(Data extracted from a collection)
== Segment start ==

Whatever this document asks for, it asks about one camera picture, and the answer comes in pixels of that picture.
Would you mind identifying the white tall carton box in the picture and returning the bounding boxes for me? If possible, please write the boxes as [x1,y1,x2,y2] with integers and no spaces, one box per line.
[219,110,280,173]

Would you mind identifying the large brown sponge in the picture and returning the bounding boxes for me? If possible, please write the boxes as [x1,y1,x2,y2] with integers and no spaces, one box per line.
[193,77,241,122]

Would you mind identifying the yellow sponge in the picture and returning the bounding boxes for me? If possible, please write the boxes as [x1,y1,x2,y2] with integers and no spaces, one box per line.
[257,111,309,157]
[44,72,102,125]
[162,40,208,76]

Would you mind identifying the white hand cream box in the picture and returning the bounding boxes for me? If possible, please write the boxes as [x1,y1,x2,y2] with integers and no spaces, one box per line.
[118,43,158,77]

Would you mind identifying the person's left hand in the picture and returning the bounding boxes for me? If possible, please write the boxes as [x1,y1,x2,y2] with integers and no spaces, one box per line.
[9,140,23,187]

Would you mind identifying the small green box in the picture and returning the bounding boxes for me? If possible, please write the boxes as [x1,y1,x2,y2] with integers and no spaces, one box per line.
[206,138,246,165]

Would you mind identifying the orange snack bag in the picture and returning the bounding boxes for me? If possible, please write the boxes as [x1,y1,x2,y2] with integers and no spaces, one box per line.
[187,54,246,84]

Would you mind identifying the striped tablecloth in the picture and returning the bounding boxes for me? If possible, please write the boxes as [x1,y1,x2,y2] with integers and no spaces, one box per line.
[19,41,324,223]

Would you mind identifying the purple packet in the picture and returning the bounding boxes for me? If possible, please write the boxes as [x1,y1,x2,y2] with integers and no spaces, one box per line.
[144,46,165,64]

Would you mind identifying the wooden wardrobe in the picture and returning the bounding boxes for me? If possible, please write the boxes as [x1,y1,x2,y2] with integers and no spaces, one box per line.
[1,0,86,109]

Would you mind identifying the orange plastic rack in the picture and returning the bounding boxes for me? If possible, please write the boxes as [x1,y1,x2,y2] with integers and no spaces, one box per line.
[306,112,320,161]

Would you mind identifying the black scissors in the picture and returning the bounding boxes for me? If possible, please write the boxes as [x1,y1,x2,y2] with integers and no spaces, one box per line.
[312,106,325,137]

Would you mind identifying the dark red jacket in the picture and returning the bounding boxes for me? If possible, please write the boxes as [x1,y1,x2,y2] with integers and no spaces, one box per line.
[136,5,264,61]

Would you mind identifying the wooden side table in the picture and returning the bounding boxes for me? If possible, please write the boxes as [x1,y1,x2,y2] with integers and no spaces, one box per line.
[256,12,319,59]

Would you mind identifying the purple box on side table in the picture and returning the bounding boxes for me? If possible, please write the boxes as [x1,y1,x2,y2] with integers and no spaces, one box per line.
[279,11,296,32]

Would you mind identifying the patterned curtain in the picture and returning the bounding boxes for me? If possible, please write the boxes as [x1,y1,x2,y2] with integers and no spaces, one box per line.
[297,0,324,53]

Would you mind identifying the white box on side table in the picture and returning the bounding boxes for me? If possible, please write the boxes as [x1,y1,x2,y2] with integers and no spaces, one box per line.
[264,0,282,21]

== Segment end ==

*Work required:*
Copy every record verbatim.

*Answer space:*
Whatever this document asks for, it asks about one camera picture, and the answer comes in pixels of that picture.
Would you mind identifying the white tall carton box in the picture and returning the bounding boxes for me? If possible, please write the boxes as [x1,y1,x2,y2] with integers and no spaces, one box per line.
[219,110,280,173]

Would you mind identifying the large brown sponge in the picture and returning the bounding boxes for me? If possible, please write the boxes as [x1,y1,x2,y2] with integers and no spaces, one box per line.
[193,77,241,122]

Would you mind identifying the yellow sponge in the picture and returning the bounding boxes for me? If possible, please write the boxes as [x1,y1,x2,y2] with integers and no spaces, one box per line.
[257,111,309,157]
[44,72,102,125]
[162,40,208,76]

Would you mind identifying the white hand cream box in the picture and returning the bounding boxes for me? If possible, please write the boxes as [x1,y1,x2,y2] with integers and no spaces, one box per line.
[118,43,158,77]

Would you mind identifying the person's left hand in the picture and returning the bounding boxes for me? If possible, please write the boxes as [x1,y1,x2,y2] with integers and no spaces, one box per line.
[9,140,23,187]

Would you mind identifying the small green box in the picture and returning the bounding boxes for me? If possible, please write the boxes as [x1,y1,x2,y2] with integers and no spaces, one box per line.
[206,138,246,165]

Would you mind identifying the orange snack bag in the picture and returning the bounding boxes for me? If possible, please write the boxes as [x1,y1,x2,y2] with integers and no spaces, one box per line.
[187,54,246,84]

Would you mind identifying the striped tablecloth in the picture and returning the bounding boxes for me? If possible, please write the boxes as [x1,y1,x2,y2] with integers and no spaces, one box per line.
[19,41,324,223]

Would you mind identifying the purple packet in the picture and returning the bounding boxes for me? If possible, please write the boxes as [x1,y1,x2,y2] with integers and no spaces, one box per line.
[144,46,165,64]

Would you mind identifying the wooden wardrobe in the picture and returning the bounding boxes for me? If possible, please write the boxes as [x1,y1,x2,y2] with integers and no spaces, one box per line.
[1,0,86,109]

Would you mind identifying the orange plastic rack in the picture and returning the bounding boxes for me? If possible, please write the boxes as [x1,y1,x2,y2] with integers and no spaces, one box per line.
[306,112,320,161]

Would you mind identifying the black scissors in the picture and returning the bounding boxes for me? If possible, please write the boxes as [x1,y1,x2,y2] with integers and no spaces, one box per line.
[312,106,325,137]

Would you mind identifying the dark red jacket in the picture and returning the bounding boxes for me? If possible, please write the boxes as [x1,y1,x2,y2] with integers and no spaces, one box per line.
[136,5,264,61]

Would you mind identifying the wooden side table in the picture and returning the bounding boxes for me? If possible, please write the boxes as [x1,y1,x2,y2] with integers and no spaces, one box per line.
[256,12,319,59]

Would you mind identifying the purple box on side table in the picture and returning the bounding boxes for me? If possible, please write the boxes as [x1,y1,x2,y2] with integers and no spaces, one box per line.
[279,11,296,32]

Would you mind identifying the patterned curtain in the picture and returning the bounding boxes for me? If possible, please write the boxes as [x1,y1,x2,y2] with integers and no spaces, one box per line.
[297,0,324,53]

Would you mind identifying the white box on side table in the picture and returning the bounding boxes for me? If possible, please write the boxes as [x1,y1,x2,y2] with integers and no spaces, one box per line.
[264,0,282,21]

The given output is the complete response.